Homeless Youth and the Search for Stability

Homeless Youth and the Search for Stability
Author: Jeff Karabanow,Sean Kidd,Tyler Frederick,Jean Hughes
Publsiher: Wilfrid Laurier Univ. Press
Total Pages: 296
Release: 2018-05-30
Genre: Social Science
ISBN: 9781771123358

Download Homeless Youth and the Search for Stability Book in PDF, Epub and Kindle

Youth are one of the fastest growing segments of the homeless population. Although there has been much research on how youth become homeless and survive on the streets, we know very little about their pathways off the street and the many challenges that present during this process. This book relates the lived experiences of homeless youth as they negotiate the individual, sociocultural, and economic tensions of transitioning out of homeless and street contexts and cultures. Through interviews the authors gained privileged entry into the lives of youth in Toronto and Halifax over a year-long period. Through rich qualitative prose, quantitative elaboration, and comic-book narratives, participants spoke of courage, fortitude, strength, adversity, and at times, simple bad luck. Ultimately this became a story of fragility, complexity, living “on the edge,” and the (re)-building of identity.

The Age of Stress

The Age of Stress
Author: Mark Jackson
Publsiher: Oxford University Press
Total Pages: 328
Release: 2016-11-17
Genre: Psychology
ISBN: 9780192514998

Download The Age of Stress Book in PDF, Epub and Kindle

We are living in a stressful world, yet despite our familiarity with the notion, stress remains an elusive concept. In The Age of Stress, Mark Jackson explores the history of scientific studies of stress in the modern world. In particular, he reveals how the science that legitimates and fuels current anxieties about stress has been shaped by a wide range of socio-political and cultural, as well as biological, factors: stress, he argues, is both a condition and a metaphor. In order to understand the ubiquity and impact of stress in our own times, or to explain how stress has commandeered such a central place in the modern imagination, Jackson suggests that we need to comprehend not only the evolution of the medical science and technology that has gradually uncovered the biological pathways between stress and disease in recent decades, but also the shifting social, economic, and cultural contexts that have invested that scientific knowledge with meaning and authority. In particular, he argues, we need to acknowledge the manner in which enduring concerns about the effects of stress on mental and physical health are the product of broader historical preoccupations with the preservation of personal and political, as well as physiological, stability.

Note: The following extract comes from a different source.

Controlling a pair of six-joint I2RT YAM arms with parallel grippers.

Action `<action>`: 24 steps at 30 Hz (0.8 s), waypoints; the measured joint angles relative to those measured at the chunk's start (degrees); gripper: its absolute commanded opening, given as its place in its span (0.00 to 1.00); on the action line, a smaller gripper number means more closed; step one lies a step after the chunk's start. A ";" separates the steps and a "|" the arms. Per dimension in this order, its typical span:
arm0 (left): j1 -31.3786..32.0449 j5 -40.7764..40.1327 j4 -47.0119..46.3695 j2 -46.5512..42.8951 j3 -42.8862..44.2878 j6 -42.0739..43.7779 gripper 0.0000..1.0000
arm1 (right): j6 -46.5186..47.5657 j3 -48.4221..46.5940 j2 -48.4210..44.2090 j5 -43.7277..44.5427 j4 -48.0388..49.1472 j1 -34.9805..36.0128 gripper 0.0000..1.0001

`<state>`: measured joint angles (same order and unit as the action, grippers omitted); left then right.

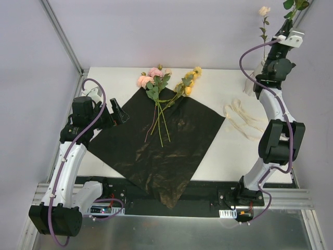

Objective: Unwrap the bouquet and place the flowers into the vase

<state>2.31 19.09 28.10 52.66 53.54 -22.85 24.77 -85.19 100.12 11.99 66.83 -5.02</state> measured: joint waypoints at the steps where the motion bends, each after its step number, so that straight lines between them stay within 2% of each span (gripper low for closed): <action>1: 0.00 -0.02 0.00 -0.07 0.00 0.00 0.99 | -0.04 -0.31 0.59 -0.15 -0.02 -0.42 0.00; 8: 0.00 -0.04 0.00 -0.35 0.00 0.00 0.99 | -0.33 -1.97 3.72 -0.81 0.02 -3.34 0.00; 24: 0.00 -0.11 0.00 -0.35 0.00 0.31 0.99 | -3.02 -5.90 10.34 -4.15 2.32 -4.87 0.00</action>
<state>2.31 18.98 28.10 52.31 53.54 -22.55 21.76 -91.09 110.45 7.84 69.14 -9.89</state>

Introduction to Hydrodynamic Stability

Introduction to Hydrodynamic Stability
Author: P. G. Drazin
Publsiher: Cambridge University Press
Total Pages: 135
Release: 2002-09-09
Genre: Science
ISBN: 9781316582879

Download Introduction to Hydrodynamic Stability Book in PDF, Epub and Kindle

Instability of flows and their transition to turbulence are widespread phenomena in engineering and the natural environment, and are important in applied mathematics, astrophysics, biology, geophysics, meteorology, oceanography and physics as well as engineering. This is a textbook to introduce these phenomena at a level suitable for a graduate course, by modelling them mathematically, and describing numerical simulations and laboratory experiments. The visualization of instabilities is emphasized, with many figures, and in references to more still and moving pictures. The relation of chaos to transition is discussed at length. Many worked examples and exercises for students illustrate the ideas of the text. Readers are assumed to be fluent in linear algebra, advanced calculus, elementary theory of ordinary differential equations, complex variables and the elements of fluid mechanics. The book is aimed at graduate students but will also be very useful for specialists in other fields.